=== Listed entries ===

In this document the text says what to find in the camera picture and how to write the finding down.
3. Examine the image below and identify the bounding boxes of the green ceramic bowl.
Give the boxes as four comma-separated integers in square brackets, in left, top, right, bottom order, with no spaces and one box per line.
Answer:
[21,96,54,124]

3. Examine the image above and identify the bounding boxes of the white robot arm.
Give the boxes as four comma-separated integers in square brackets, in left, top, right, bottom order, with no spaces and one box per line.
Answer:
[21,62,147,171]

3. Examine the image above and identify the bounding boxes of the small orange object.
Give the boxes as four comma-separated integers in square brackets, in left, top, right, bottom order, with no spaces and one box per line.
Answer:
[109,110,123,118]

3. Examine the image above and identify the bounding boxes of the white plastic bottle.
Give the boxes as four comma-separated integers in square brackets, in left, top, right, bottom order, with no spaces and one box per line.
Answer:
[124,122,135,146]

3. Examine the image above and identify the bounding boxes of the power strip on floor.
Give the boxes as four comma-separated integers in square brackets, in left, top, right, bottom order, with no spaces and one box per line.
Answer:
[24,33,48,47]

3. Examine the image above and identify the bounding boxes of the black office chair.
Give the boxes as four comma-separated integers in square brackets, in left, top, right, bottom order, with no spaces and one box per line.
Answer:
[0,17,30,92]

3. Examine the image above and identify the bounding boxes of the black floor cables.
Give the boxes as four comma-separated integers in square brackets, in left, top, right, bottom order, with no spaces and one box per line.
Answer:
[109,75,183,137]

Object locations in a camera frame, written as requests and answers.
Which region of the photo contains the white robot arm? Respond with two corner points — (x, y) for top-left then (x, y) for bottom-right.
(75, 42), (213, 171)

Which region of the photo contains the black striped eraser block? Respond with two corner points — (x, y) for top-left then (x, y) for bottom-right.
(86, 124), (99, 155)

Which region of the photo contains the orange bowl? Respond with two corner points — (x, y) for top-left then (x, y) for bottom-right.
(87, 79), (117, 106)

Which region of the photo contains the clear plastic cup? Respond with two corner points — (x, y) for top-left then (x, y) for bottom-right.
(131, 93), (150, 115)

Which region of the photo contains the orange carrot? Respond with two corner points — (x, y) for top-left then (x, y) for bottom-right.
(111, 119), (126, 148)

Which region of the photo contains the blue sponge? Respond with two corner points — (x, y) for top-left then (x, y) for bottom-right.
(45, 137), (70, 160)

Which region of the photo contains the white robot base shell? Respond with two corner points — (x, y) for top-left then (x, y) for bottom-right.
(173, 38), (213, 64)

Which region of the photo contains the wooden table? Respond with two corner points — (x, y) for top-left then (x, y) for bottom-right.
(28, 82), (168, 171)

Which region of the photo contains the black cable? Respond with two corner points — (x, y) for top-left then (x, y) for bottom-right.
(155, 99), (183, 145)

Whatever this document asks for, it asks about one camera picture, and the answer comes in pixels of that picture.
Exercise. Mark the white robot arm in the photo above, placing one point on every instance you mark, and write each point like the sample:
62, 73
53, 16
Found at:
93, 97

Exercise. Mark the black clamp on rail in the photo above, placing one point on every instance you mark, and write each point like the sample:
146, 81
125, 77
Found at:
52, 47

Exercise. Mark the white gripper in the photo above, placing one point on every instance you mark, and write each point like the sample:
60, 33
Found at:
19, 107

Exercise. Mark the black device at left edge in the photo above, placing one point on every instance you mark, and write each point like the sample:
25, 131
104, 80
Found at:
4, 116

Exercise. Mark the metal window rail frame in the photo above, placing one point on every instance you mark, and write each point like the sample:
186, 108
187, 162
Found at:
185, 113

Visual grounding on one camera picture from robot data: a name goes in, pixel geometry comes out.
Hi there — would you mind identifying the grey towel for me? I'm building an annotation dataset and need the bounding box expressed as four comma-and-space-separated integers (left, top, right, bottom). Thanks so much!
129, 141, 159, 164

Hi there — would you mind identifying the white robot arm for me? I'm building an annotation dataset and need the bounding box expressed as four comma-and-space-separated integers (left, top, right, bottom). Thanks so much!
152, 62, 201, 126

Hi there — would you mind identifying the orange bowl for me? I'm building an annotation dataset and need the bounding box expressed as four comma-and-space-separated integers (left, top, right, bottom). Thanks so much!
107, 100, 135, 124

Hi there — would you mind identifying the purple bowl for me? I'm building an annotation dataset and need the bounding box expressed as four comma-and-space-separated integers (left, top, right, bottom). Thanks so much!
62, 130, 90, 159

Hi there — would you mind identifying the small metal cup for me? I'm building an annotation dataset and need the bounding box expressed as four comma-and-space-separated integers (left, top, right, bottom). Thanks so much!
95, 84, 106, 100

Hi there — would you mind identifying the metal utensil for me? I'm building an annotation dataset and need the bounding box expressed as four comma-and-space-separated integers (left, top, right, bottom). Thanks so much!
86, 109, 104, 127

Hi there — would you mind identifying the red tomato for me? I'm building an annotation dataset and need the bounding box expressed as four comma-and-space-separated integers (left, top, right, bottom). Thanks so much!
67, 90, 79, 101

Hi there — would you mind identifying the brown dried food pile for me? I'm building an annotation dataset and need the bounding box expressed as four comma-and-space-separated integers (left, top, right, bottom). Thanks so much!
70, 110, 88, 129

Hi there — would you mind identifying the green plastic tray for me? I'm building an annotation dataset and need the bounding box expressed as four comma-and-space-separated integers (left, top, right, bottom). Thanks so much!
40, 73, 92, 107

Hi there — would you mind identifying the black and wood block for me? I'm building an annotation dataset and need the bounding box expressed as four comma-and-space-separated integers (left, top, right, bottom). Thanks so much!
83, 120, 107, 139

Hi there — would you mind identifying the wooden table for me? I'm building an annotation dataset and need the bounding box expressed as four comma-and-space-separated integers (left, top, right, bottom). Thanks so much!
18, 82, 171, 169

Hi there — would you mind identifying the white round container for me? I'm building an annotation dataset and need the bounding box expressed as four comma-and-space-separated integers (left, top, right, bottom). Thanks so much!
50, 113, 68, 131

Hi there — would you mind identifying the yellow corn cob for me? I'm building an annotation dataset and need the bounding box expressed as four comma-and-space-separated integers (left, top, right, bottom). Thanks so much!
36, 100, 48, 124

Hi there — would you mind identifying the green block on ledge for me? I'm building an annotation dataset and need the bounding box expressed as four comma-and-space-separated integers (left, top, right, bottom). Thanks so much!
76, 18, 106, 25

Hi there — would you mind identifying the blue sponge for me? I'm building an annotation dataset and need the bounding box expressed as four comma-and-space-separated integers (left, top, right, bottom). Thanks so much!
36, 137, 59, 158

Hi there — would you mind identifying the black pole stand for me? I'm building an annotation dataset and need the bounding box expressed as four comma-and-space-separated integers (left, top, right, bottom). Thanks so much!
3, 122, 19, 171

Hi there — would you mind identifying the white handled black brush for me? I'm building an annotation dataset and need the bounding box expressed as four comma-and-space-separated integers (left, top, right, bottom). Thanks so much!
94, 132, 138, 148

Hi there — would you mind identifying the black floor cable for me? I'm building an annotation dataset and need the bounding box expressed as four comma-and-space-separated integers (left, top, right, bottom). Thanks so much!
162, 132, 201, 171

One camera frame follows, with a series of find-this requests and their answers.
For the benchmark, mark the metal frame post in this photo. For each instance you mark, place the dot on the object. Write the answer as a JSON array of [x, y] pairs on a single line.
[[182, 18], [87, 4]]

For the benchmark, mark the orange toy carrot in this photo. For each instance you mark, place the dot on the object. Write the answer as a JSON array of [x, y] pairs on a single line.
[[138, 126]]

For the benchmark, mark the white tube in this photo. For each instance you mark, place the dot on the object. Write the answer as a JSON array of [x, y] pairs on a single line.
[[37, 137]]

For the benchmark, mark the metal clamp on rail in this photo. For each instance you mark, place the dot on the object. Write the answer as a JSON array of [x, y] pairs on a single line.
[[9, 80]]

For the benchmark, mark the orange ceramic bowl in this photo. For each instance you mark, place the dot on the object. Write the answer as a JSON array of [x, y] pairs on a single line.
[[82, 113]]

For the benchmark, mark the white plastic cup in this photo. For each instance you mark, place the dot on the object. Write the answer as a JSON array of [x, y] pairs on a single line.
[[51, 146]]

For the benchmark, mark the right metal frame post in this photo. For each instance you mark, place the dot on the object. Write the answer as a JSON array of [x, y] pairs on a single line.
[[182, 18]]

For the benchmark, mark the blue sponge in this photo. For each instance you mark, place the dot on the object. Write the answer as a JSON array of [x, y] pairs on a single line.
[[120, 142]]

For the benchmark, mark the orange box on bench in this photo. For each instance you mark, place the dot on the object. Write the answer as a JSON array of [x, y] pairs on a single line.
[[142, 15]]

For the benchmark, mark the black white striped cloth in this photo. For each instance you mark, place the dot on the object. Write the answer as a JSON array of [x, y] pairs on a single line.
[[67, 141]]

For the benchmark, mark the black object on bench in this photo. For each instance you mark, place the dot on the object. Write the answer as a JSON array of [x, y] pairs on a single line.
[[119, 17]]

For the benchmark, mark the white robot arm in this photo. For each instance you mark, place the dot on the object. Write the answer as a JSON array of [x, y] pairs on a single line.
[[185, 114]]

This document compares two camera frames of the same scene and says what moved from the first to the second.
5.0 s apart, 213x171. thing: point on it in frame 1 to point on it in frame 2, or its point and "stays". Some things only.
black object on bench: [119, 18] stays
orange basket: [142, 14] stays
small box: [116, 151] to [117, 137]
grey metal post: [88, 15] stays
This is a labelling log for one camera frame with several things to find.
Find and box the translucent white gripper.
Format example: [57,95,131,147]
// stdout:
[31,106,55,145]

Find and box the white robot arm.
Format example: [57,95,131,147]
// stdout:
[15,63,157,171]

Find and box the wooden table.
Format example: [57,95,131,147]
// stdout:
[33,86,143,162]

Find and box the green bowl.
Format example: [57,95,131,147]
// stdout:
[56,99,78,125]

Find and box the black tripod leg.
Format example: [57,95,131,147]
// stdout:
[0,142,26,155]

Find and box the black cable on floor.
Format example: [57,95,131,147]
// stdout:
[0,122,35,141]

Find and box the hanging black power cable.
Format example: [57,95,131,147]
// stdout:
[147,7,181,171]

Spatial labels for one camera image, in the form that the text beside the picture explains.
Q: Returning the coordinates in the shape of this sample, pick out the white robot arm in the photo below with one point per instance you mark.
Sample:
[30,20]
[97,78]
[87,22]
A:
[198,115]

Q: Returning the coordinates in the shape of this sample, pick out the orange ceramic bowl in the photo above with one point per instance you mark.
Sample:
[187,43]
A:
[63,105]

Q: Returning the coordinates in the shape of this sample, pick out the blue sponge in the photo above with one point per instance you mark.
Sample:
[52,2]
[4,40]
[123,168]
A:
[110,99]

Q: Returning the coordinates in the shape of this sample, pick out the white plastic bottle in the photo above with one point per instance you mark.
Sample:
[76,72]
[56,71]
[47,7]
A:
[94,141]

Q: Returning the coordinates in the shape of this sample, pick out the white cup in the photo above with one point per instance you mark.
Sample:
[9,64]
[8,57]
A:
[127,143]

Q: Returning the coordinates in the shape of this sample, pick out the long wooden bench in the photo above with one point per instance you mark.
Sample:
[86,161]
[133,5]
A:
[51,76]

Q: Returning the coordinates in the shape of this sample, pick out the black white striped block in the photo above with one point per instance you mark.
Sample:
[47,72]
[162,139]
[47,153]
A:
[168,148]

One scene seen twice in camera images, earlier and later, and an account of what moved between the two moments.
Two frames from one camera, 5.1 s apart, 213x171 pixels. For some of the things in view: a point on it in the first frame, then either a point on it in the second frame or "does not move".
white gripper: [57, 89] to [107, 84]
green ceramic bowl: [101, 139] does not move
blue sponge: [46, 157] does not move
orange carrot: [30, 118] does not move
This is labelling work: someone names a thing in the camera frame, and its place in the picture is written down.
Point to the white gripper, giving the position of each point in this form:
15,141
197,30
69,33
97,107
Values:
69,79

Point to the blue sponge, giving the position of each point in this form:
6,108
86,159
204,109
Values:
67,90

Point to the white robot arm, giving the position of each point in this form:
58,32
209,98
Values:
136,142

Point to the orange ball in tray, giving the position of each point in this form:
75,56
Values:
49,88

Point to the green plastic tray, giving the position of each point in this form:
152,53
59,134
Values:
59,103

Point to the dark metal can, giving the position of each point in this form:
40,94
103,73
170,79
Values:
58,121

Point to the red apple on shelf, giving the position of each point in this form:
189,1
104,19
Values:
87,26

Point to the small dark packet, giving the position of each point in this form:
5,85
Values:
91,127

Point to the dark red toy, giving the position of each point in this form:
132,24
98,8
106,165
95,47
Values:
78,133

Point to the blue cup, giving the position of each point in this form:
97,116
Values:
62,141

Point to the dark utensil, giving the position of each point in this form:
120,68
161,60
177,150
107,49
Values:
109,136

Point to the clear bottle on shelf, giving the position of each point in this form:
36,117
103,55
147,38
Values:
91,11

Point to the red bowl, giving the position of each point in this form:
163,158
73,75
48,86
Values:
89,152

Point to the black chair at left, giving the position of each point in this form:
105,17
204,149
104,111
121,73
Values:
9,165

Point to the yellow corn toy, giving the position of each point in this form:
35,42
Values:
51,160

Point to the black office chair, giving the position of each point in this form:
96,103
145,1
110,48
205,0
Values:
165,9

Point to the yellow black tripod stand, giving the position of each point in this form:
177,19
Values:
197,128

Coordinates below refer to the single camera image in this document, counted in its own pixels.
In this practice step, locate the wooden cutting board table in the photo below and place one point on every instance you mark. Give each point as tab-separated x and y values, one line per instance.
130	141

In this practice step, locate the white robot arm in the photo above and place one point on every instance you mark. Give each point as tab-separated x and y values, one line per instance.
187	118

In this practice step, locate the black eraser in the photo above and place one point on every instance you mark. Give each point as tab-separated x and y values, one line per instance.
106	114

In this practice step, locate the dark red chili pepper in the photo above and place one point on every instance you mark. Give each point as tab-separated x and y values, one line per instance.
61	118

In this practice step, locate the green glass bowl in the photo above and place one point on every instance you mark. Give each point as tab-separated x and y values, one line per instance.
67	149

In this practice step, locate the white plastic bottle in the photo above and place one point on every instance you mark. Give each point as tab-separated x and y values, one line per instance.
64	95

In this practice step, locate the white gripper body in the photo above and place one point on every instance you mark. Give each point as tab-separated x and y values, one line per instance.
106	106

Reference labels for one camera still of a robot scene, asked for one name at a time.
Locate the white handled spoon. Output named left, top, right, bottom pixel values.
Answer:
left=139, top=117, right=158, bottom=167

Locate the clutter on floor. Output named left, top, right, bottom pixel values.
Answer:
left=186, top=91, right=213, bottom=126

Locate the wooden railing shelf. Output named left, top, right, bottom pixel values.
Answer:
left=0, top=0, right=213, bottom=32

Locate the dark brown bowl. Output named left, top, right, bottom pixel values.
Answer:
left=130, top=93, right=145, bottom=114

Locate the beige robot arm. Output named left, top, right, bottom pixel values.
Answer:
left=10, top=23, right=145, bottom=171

===

● Problem details:
Repeat, word for word, the lines from the start of the records to the line that contains "small orange object.", both of them included, and no others.

● Response area:
In this document the text says what to find in the camera picture and how to write the finding down.
3. Examine the image below and identify the bounding boxes of the green ceramic bowl.
Give the boxes as four comma-separated integers in square brackets, in left, top, right, bottom order, with no spaces and one box per line.
Answer:
[21,96,54,124]

3. Examine the image above and identify the bounding boxes of the white robot arm.
Give the boxes as four comma-separated integers in square brackets, in left, top, right, bottom order, with no spaces and one box per line.
Answer:
[21,62,147,171]

3. Examine the image above and identify the bounding boxes of the small orange object.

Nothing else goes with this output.